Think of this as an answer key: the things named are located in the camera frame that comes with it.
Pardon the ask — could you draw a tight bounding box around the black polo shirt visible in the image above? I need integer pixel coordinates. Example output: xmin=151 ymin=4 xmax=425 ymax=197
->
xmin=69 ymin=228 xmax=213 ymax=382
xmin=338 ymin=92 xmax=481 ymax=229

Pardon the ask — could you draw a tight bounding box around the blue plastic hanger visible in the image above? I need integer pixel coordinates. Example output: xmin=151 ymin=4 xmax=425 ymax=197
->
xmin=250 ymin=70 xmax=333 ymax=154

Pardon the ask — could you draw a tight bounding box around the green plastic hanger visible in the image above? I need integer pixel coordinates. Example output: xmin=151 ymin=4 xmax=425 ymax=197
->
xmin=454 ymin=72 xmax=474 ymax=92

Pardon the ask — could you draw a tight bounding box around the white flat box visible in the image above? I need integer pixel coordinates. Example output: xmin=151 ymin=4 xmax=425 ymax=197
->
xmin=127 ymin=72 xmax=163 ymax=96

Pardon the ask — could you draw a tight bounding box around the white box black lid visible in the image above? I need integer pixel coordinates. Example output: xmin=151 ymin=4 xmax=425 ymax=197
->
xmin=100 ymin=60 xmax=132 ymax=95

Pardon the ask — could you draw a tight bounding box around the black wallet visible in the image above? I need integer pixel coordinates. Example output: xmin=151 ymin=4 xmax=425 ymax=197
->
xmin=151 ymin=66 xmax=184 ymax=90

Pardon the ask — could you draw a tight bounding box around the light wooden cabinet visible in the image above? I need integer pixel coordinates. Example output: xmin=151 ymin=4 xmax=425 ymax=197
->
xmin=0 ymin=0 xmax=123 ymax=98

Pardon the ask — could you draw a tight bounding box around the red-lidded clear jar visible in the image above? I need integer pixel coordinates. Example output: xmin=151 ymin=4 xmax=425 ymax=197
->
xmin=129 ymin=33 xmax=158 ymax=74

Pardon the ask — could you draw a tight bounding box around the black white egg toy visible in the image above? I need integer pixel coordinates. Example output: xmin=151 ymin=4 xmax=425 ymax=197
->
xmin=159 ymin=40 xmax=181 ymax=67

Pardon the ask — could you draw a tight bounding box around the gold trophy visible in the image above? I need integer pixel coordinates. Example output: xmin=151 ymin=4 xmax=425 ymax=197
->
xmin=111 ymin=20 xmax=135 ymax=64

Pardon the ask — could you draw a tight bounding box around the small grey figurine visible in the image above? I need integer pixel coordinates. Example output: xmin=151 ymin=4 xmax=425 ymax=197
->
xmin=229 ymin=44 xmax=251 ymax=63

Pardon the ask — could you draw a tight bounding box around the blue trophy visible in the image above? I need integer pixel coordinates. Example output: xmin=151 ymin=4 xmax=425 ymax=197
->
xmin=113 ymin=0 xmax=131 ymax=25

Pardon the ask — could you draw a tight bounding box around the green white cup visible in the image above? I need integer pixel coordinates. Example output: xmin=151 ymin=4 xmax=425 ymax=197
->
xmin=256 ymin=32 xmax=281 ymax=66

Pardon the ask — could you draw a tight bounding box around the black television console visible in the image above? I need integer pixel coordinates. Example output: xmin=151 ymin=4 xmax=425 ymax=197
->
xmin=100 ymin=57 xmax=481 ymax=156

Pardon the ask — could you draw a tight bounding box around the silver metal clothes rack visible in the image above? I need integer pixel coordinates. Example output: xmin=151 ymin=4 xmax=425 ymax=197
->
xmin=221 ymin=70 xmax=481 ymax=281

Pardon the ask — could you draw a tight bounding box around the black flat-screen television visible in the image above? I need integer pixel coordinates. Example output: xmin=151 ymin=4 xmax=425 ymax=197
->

Task to carry out:
Return each line from the data where the string "white" can be found.

Worked solution:
Pardon the ask — could you draw a tight bounding box around the white flat box visible in the image above? I need integer pixel coordinates. Example output: xmin=151 ymin=4 xmax=425 ymax=197
Pardon the ask — could you draw a tight bounding box around the white box black lid visible in the image above? I need integer pixel coordinates. Example output: xmin=151 ymin=4 xmax=425 ymax=197
Pardon the ask — could you draw a tight bounding box around the black white egg toy visible in the image above? I need integer pixel coordinates. Example output: xmin=151 ymin=4 xmax=425 ymax=197
Pardon the ask — could you draw a tight bounding box around the green white cup visible in the image above? I need integer pixel coordinates. Example output: xmin=151 ymin=4 xmax=425 ymax=197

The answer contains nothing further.